The Whole Protocol, Start to Finish.
Every consult, every lab, every touchpoint. Here’s exactly what happens in the AFJA 6-week program — from application to the final review.
The Medication, Plainly Explained.
GLP-1 (glucagon-like peptide-1) is a hormone your body makes in response to food. It tells your brain you’re satisfied, slows how quickly your stomach empties, and helps regulate how your body handles insulin. Medications based on this hormone amplify those effects — which is why they can reduce hunger, shrink portion sizes comfortably, and support weight reduction when used under medical supervision.
The affiliated physician’s default prescribing option is an FDA-approved GLP-1 medication. A compounded version (typically containing semaglutide or tirzepatide as the active ingredient, prepared by a state-licensed U.S. compounding pharmacy) may be prescribed only when the patient’s chart documents a specific clinical reason. Compounded medications are not themselves FDA-approved products. The affiliated physician explains the specific medication, dose, and route before you agree to the protocol.
Week By Week, Day By Day.
Day 0 — Apply
A short application reviewed by our team within 24 hours. Honest health history, goals, current medications. You hear back personally, either way.
Days 1–2 — Onboarding & $199 charged
If accepted, the $199 program fee is charged and your intake consult is scheduled with a board-certified physician in your state.

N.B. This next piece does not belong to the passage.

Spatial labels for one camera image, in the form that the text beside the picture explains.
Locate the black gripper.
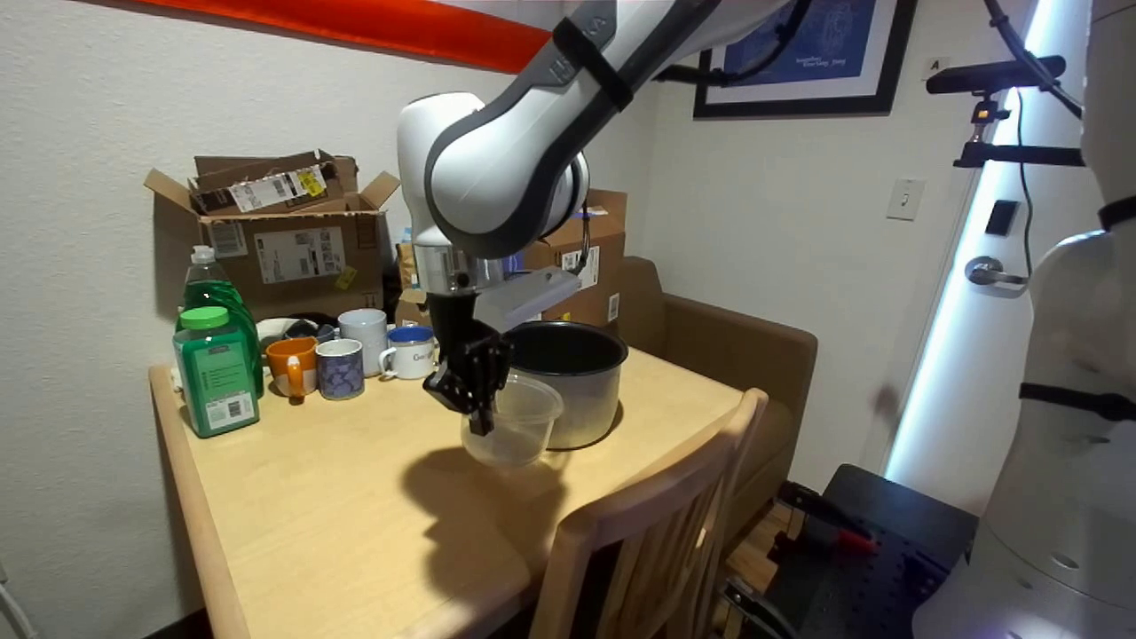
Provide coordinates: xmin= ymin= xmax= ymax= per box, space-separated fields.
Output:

Days 3–7 — Intake consult (30 min)
Secure video visit with your physician. Medical history, medications, goals, and expectations. A lab order is issued at the end of the call for a metabolic panel and safety markers.
Days 4–10 — Lab work
You walk into a LabCorp or Quest at your convenience — no appointment needed. Results typically return to your physician within 3–5 business days.
Days 10–14 — Protocol consult
A second video consult once labs are back. Your physician reviews results with you, confirms medical fit, and designs the protocol. Medication ships that day or the next from an state-licensed U.S. compounding pharmacy.
Week 2 — Starting dose
You begin on an intentionally low starting dose. Appetite shifts often begin in the first week. Mild GI side effects are most likely during this adjustment window — direct physician messaging is available any time.
Week 3 — Mid-program check-in
Structured check-in with your physician. Review of how your body is responding, side effects, appetite, and early weight trend. Dose may be adjusted up, held, or rarely paused depending on individual response.
Week 4 — Adjusted dose
If the physician increased the dose, this is when your body adjusts to it. Most patients see steadier trends once the dose is individualized. You continue to have direct messaging access for anything that comes up.
Week 5 — Steady state
By week five most patients have settled into their dosing rhythm. Side effects typically minimal. This is the window where the protocol is "working as designed" and you get a clear read on your individual response.
Week 6 — Final review
End-of-program video visit with your physician. Honest review of what the scale and labs show, how you’re feeling, and what to do next. Three paths: continue on a maintenance protocol, taper off under physician guidance, or stop entirely. Always your choice.
What the Physician Actually Does.
The $199 pays for real medical time, not an algorithm. Here’s specifically what the physician is doing during the 6 weeks.
Reads your history personally
Not a form-check. The physician reviews your medical history, current medications, prior weight-loss attempts, and relevant family history before the protocol is even designed.
Interprets your labs
Metabolic panel, lipids, safety markers. The physician reads them in context — your starting point, red flags, anything adjacent to hormonal or metabolic issues worth flagging.
Designs the protocol
Medication choice, starting dose, titration plan, and lifestyle guidance — all individualized. Your protocol will not be identical to the next patient’s.
Adjusts based on response
Dose titration is hands-on. If your body is ramping up side effects, the physician slows the climb. If you’re tolerating it well and stalled, the physician can adjust up.
Manages side effects
Nausea management, hydration guidance, meal-timing adjustments. Not just "call if it’s bad" — active clinical support.
Honest end-of-program recommendation
At week six, a real clinical recommendation based on your labs and response: keep going, take a break, or stop. No template, no push to renew.